> _Exercise description_: Give only the number of lines in these records that include "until".
►
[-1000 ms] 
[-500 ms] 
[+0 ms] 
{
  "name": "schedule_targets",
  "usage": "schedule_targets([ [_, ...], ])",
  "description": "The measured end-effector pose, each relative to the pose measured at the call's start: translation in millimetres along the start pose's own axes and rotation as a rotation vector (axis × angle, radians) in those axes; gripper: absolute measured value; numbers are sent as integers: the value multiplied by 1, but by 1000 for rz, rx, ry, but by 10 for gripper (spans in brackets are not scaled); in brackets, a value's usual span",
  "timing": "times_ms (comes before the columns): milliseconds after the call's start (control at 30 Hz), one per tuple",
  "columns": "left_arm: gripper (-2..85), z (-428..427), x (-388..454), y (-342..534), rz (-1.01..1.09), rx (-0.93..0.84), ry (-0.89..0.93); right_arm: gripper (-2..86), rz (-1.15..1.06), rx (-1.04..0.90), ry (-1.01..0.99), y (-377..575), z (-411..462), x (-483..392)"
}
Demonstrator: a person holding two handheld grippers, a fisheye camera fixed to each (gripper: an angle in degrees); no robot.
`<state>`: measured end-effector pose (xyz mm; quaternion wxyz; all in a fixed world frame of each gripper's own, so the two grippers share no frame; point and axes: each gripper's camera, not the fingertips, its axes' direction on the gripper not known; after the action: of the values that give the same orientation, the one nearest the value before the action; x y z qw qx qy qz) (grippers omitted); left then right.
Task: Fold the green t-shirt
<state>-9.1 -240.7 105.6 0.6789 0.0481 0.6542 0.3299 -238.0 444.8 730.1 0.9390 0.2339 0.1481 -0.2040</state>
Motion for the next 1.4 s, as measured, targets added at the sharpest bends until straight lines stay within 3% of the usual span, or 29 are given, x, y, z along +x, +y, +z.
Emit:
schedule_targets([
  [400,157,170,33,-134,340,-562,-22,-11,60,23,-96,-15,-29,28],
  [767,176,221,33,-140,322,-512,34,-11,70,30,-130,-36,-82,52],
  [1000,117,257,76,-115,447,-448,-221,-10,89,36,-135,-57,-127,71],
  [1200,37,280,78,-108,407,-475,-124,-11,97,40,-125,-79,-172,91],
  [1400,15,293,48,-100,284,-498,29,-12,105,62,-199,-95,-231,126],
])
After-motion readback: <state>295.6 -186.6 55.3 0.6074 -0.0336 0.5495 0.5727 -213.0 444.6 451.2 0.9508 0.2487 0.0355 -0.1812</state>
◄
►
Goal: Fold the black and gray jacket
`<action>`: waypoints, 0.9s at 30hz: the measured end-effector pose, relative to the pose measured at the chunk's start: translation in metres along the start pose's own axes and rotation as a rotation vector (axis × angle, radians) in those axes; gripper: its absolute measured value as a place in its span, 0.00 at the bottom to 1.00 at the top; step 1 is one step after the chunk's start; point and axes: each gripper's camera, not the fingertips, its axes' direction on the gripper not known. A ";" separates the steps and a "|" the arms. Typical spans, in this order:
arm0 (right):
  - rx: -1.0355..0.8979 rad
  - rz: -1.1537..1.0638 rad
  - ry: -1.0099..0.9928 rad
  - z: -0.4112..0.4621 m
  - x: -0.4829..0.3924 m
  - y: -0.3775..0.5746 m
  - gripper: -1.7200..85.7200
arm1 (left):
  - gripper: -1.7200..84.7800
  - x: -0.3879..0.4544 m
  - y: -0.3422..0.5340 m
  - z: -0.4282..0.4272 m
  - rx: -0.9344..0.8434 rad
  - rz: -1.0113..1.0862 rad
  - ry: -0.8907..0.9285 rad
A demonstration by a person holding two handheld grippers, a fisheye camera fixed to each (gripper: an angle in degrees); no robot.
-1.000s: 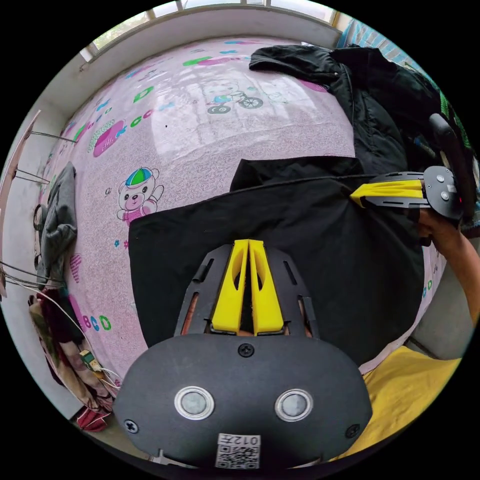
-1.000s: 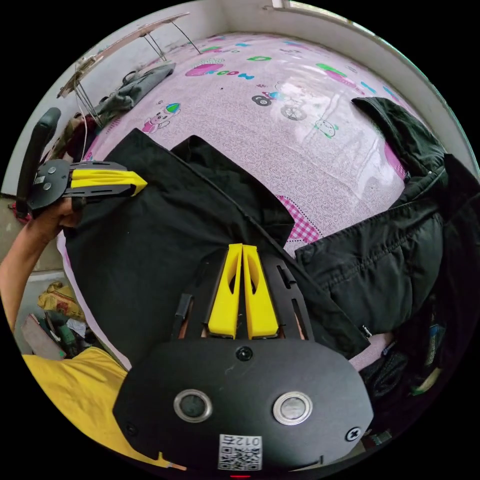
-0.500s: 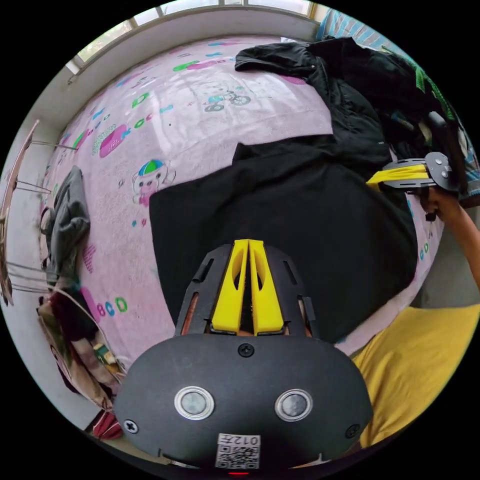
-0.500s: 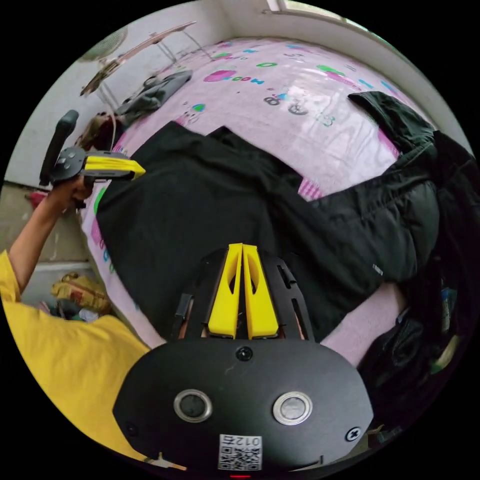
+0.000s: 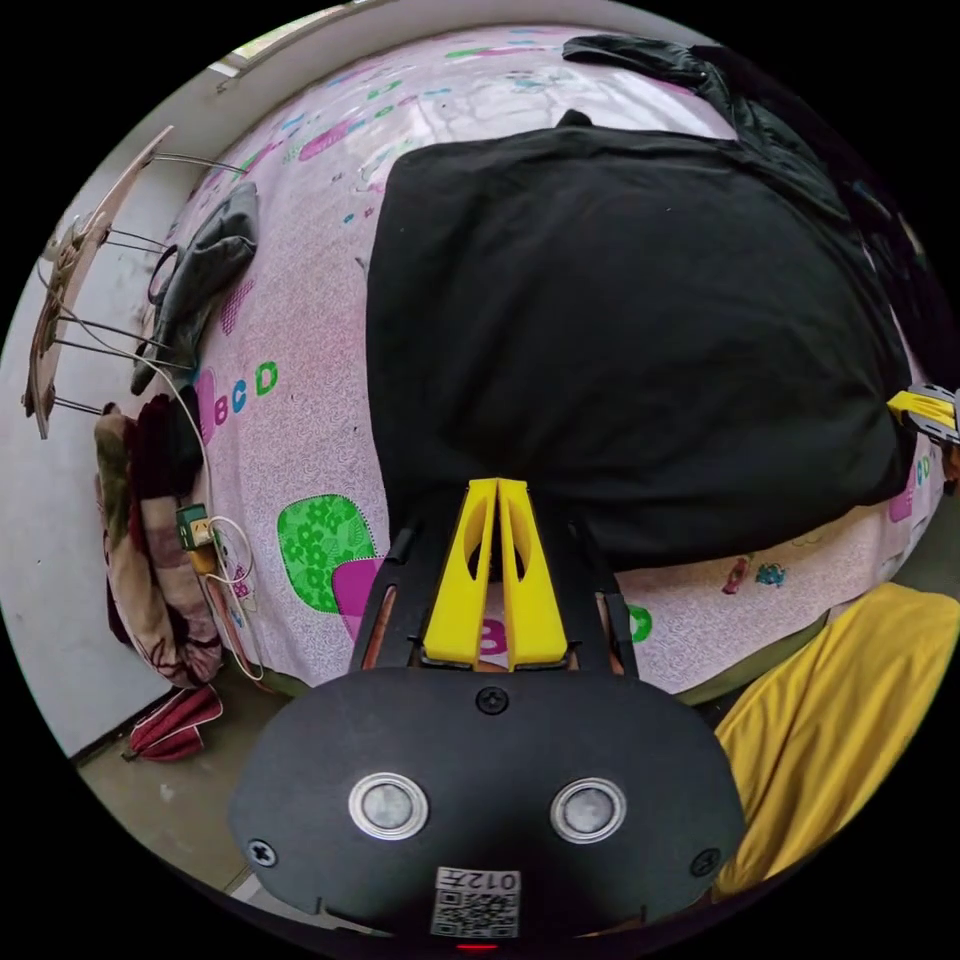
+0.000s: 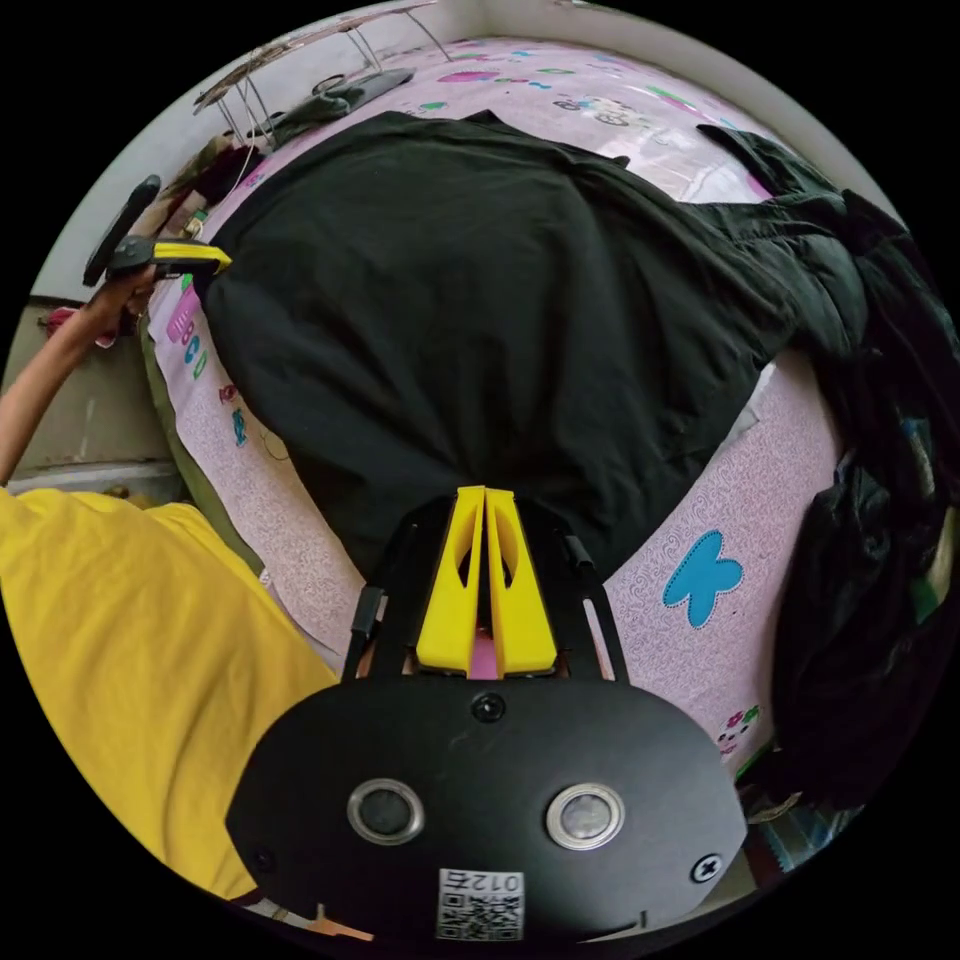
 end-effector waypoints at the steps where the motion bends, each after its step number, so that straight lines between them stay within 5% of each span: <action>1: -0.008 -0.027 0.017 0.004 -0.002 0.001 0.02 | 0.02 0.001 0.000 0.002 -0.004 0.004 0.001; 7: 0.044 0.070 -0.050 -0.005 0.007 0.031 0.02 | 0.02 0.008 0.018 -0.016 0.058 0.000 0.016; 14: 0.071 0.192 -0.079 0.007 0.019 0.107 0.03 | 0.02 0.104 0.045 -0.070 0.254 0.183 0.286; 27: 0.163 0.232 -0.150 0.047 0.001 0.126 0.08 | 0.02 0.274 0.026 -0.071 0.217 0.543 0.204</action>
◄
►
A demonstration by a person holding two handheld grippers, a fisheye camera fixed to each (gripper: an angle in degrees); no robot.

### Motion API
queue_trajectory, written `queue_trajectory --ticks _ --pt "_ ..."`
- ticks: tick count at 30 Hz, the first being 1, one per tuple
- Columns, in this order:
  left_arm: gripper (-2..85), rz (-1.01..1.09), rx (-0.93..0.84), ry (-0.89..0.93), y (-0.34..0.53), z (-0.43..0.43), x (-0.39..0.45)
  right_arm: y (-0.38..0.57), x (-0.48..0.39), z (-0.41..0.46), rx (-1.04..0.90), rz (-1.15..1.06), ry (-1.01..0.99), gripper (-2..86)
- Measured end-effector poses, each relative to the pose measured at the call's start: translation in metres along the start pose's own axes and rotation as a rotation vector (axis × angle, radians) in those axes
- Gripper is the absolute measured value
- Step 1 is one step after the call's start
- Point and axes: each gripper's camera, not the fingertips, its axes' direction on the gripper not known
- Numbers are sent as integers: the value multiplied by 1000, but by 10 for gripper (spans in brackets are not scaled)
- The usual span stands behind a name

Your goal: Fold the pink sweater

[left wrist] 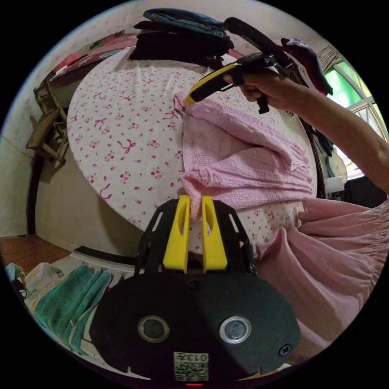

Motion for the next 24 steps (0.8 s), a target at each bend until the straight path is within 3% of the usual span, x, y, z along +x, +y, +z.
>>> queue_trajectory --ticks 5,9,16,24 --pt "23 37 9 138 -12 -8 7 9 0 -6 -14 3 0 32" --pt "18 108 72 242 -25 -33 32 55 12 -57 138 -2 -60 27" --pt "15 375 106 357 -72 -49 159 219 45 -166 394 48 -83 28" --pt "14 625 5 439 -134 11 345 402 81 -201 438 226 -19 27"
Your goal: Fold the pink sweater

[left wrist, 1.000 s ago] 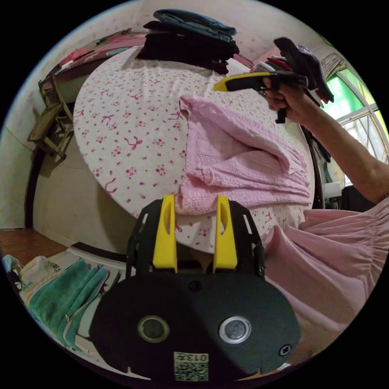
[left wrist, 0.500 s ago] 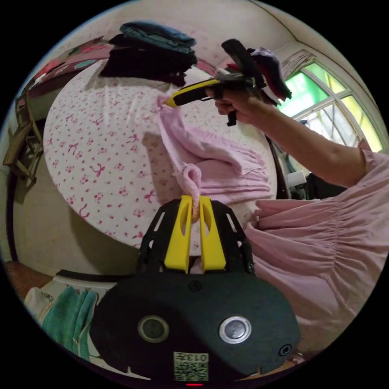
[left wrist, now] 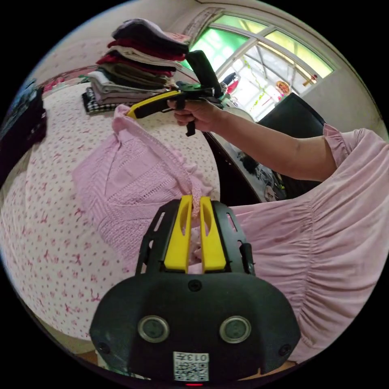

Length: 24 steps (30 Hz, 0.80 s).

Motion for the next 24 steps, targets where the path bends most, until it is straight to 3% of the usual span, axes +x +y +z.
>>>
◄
> _Answer for this exercise_: 3